Once the written materials were roughly drafted it was time to bring in the website experts to set up the structure of the site and to start filming. That’s right; Life At Home is not just a bunch of boring text, but also includes lots of short videos that combine the experiences of real families both in the neonatal ward and at home, intertwined with the experts providing best-practice knowledge. And I feel the professionals provide lots of reassurance, which is a really huge comfort for parents.

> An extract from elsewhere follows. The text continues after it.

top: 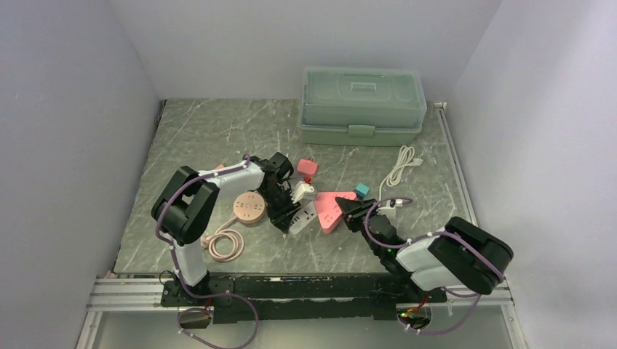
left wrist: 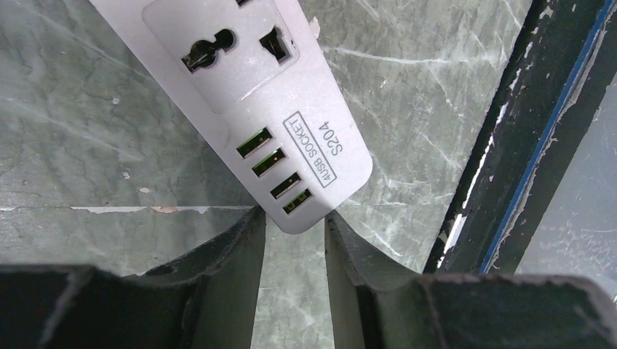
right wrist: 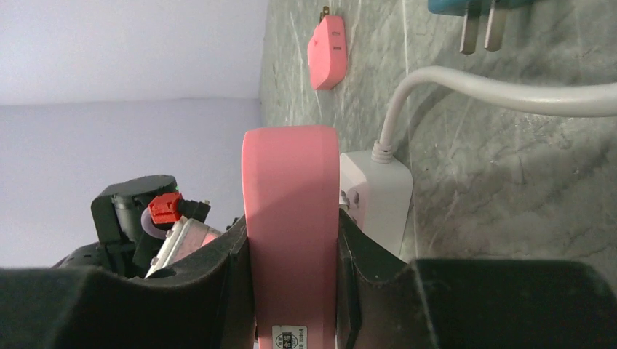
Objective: Insert the plug
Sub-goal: Insert the plug into the socket.
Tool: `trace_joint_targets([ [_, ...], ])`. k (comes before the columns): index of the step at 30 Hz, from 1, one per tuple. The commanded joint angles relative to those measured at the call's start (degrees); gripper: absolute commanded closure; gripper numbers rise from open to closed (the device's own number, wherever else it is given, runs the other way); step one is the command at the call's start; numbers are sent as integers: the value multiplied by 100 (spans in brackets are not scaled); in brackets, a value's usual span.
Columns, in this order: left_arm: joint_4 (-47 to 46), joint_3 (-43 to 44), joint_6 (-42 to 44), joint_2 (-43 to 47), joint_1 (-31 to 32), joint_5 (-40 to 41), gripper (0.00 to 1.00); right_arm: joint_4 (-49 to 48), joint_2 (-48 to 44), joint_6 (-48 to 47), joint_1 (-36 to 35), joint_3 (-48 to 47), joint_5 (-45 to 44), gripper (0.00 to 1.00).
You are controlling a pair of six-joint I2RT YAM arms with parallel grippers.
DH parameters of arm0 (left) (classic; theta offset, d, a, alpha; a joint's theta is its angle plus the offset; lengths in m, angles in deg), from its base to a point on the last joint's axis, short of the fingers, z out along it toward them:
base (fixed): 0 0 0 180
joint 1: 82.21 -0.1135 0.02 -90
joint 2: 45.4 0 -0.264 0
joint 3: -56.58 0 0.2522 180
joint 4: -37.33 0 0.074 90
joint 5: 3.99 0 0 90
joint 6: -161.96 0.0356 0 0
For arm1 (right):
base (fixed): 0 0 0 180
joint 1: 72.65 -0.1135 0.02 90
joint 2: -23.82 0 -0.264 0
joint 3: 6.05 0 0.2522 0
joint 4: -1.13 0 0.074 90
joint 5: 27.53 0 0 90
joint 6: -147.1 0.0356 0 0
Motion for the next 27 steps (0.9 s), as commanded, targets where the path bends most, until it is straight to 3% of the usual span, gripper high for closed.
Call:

I found that Nicola Doherty, consultant clinical psychologist, really said a lot in a way that explained just how I was feeling but not able to put into words. It was fun seeing Gillian Anderson, the breastfeed coordinator talk as we met her and had a good laugh way back when. And it stops my heart to see Sanjeev Bali, paediatrician, talk about development and milestones. I am positive he is the doctor that told me one morning that Tristan had a problem with a heart valve (thankfully, that corrected itself by the time he left hospital).
The whole team were so wonderful with Tristan and Kallista and really made them feel a part of the team. I loved the way the doctors when they were around, asked them questions and really paid attention to them. These folks really do love the work they do every day.
Kallista has many times said the Phyl Gargan has a kind heart, as do all of the (mostly) women on the team. It is reassuring to know that these are the people looking out for others and making the world a better place. They have hearts of gold and leave a lasting impression on those they are around.
As for our ‘tiny’ role, it has helped to heal my heart to know that we had a little piece to play in helping other parents in the future so that they can be better informed than we were.